*Exercise prompt*. Go through the records line by line. Report how many lines contain "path", with nothing else.

*Information shown*.

-------

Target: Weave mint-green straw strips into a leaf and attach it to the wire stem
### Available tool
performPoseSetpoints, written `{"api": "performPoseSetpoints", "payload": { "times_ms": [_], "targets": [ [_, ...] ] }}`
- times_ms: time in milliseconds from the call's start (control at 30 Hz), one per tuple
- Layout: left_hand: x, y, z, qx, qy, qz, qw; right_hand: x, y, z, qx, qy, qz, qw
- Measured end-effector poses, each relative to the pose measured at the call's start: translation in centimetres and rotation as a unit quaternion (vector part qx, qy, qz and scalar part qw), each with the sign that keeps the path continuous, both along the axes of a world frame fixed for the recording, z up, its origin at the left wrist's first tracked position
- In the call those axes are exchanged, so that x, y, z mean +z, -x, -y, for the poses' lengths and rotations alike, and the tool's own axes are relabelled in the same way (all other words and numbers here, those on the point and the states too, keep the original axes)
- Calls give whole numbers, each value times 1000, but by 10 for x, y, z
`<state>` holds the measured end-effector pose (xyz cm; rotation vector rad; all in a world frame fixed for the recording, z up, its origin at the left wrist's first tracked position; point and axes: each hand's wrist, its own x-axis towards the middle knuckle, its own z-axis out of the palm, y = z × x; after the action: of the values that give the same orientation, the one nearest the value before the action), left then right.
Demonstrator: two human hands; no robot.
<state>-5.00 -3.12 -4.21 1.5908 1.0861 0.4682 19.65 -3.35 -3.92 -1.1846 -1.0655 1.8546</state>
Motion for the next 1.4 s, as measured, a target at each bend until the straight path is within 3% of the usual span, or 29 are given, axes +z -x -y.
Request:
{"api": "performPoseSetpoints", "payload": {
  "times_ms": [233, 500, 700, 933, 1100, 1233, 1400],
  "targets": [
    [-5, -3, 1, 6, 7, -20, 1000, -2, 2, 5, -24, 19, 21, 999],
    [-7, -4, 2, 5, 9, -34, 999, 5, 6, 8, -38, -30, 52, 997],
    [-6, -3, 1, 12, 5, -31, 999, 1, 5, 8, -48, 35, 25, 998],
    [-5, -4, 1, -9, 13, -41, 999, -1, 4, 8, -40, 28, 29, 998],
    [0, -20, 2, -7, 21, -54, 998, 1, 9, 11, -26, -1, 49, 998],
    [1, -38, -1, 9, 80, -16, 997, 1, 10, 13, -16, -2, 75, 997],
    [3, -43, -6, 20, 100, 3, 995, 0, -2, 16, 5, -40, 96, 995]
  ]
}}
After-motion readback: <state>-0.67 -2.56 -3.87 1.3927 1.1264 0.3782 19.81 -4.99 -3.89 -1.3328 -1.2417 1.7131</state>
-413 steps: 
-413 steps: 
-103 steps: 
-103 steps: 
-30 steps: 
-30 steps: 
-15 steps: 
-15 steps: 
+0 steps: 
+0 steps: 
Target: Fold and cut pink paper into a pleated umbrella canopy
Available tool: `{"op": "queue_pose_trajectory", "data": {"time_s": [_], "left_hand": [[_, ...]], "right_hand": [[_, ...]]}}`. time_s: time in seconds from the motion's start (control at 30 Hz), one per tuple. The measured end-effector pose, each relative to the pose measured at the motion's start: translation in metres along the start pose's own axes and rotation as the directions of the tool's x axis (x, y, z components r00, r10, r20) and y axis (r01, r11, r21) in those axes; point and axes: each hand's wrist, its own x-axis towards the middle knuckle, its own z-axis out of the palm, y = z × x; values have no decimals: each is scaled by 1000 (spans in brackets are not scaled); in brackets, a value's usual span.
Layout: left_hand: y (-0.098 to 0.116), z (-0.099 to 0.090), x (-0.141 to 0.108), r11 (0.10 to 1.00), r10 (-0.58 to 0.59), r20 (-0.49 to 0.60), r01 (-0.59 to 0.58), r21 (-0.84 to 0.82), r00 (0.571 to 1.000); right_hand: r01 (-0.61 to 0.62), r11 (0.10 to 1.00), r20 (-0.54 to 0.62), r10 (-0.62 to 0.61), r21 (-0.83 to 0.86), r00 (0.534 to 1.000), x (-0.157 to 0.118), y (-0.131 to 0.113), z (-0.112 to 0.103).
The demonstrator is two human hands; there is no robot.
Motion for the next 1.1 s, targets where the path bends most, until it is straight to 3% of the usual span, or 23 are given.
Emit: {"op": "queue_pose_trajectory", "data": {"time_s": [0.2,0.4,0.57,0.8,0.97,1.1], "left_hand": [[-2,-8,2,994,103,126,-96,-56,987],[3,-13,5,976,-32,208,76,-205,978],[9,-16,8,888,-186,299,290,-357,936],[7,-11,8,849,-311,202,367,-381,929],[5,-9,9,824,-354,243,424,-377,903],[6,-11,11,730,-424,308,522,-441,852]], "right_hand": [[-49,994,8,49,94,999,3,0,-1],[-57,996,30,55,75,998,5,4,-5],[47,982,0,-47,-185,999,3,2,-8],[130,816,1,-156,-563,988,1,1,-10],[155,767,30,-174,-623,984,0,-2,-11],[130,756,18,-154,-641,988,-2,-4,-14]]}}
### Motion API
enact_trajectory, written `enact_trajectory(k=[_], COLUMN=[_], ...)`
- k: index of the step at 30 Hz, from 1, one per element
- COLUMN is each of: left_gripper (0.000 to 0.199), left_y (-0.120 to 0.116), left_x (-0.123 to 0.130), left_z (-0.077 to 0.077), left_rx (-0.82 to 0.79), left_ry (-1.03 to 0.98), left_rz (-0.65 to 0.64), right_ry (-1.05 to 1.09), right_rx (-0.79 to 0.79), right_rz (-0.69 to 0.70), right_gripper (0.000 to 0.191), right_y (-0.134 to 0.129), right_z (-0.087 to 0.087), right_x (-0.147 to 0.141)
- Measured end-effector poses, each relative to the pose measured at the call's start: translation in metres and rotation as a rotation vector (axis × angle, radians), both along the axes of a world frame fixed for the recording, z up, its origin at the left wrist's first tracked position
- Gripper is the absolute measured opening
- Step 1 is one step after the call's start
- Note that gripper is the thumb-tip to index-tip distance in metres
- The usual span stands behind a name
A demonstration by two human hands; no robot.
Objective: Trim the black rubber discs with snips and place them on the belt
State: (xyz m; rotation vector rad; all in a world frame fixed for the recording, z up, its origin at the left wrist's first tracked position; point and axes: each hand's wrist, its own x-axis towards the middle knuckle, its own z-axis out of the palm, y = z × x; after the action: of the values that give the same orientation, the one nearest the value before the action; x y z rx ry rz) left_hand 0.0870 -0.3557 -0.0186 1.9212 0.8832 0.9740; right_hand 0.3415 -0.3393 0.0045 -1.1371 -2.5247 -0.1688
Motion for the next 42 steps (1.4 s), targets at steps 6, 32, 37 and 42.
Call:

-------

*Problem solution*. 3